A Chapter 13 bankruptcy is better than a Chapter 7. If you are behind in your mortgage payments or your business payments, a Chapter 13 bankruptcy will be your only option. You can also keep your property in California, or elsewhere, after the bankruptcy proceedings end. You can make the overdue mortgage payments clear and reinstate your original mortgage agreement by filing a chapter 13 bankruptcy. In general, if you have valuable property not covered by your California bankruptcy exemptions that you want to keep, a chapter 13 filing may be a better option. Also, people file Chapter 13 bankruptcy because they have too much income to file a Chapter 7 bankruptcy or have the kind of debt that is non-dischargeable in Chapter 7 (e.g.
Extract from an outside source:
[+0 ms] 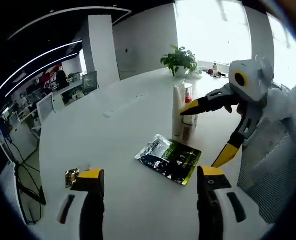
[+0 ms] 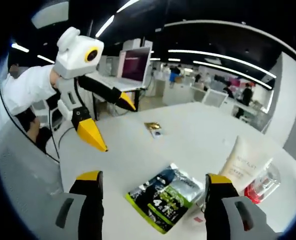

Certain taxes
Chapter 7 is the best option for California residents who want to get rid of their debts without having to pay them back.
You can find out more about the two types of bankruptcy here:
- California Chapter 7 Bankruptcy
- California Chapter 13 Bankruptcy
Here’s a quick overview of both types of bankruptcy.
- Advantages California Chapter 7 Bankruptcy
- Disadvantages California Chapter 7 Bankruptcy
- Advantages of California Chapter 13 Bankruptcy
- Disadvantages of California Chapter 13 Bankruptcy
Benefits of a California Chapter 7 Filing:
- A completely new start is possible. You will have no more debts after bankruptcy.
- On the date you file, you have immediate protection from creditor collection efforts and wage garnishment.
- After the bankruptcy filing, all wages you earn and any property you acquire (except inheritances) are yours and not the creditors or bankruptcy court.
- There is no minimum amount required.
- In about 3 to 6 months, your case will be over.
California Chapter 7 Filings:
- Your non-exempt property is lost and sold by the trustee. If you want to keep a secured asset, such as a car or home, and it is not completely covered by your California bankruptcy exemptions then Chapter 7 is not an option.
- The automatic stay granted by Chapter 7 if you are facing foreclosure on your house is temporary.
- If they do not file for bankruptcy protection, co-signors can remain with your debt.
- You can’t file Chapter 7 bankruptcy if you have filed a previous case and were granted a discharge of your debts. This applies only to cases filed within eight years.
Benefits of a California Chapter 13 Payment Plan:
- You can keep your entire property, exempt or non-exempt if you wish and can afford the payment plan.
- Although debts cannot be canceled as in a Chapter 7 bankruptcy, they can be reduced through a Chapter 13 payment program.
- You are immediately protected against wage garnishment and creditor collection efforts.
- More debts are considered to be dischargeable (including debt you incurred on the basis of fraud and credit card charges for luxury items immediately prior to filing).
- Any co-signers who sign the Chapter 13 plan are exempt from creditors’ efforts if they pay full.
- Your lender can foreclose on your home if you comply with the terms of your plan.
- You have more time to pay debts that can’t be discharged by either chapter (like taxes or back child support).
- Chapter 13 can be filed at any time.
- You can file multiple times.
- Separate your creditors by their class so that different creditors get different amounts of payment. This allows you to deal with debts that have a co-debtor on a different basis from debts you incurred on your own.
California Chapter 13 Payment Plan Disadvantages
- A payment plan is where you use your post-bankruptcy income. This will tie up your cash for the Chapter 13 plan period.
- Because a Chapter 13 filing can be more complicated, legal fees are usually higher.
- Your plan, and thus your debt, will last 3 to 5 years.
- For the term of the plan, you are involved in bankruptcy court proceedings
- Stockbrokers and commodity brokers can’t file Chapter 13 bankruptcy petitions.
This article was written by Alla Tenina. Alla is the best bankruptcy attorney in Los Angeles California, and the founder of Tenina law. She has experience in bankruptcies, real estate planning, and complex tax matters. The information provided on this website does not, and is not intended to, constitute legal advice; instead, all information, content, and materials available on this site are for general informational purposes only. Information on this website may not constitute the most up-to-date legal or other information. This website contains links to other third-party websites. Such links are only for the convenience of the reader, user or browser; the ABA and its members do not recommend or endorse the contents of the third-party sites.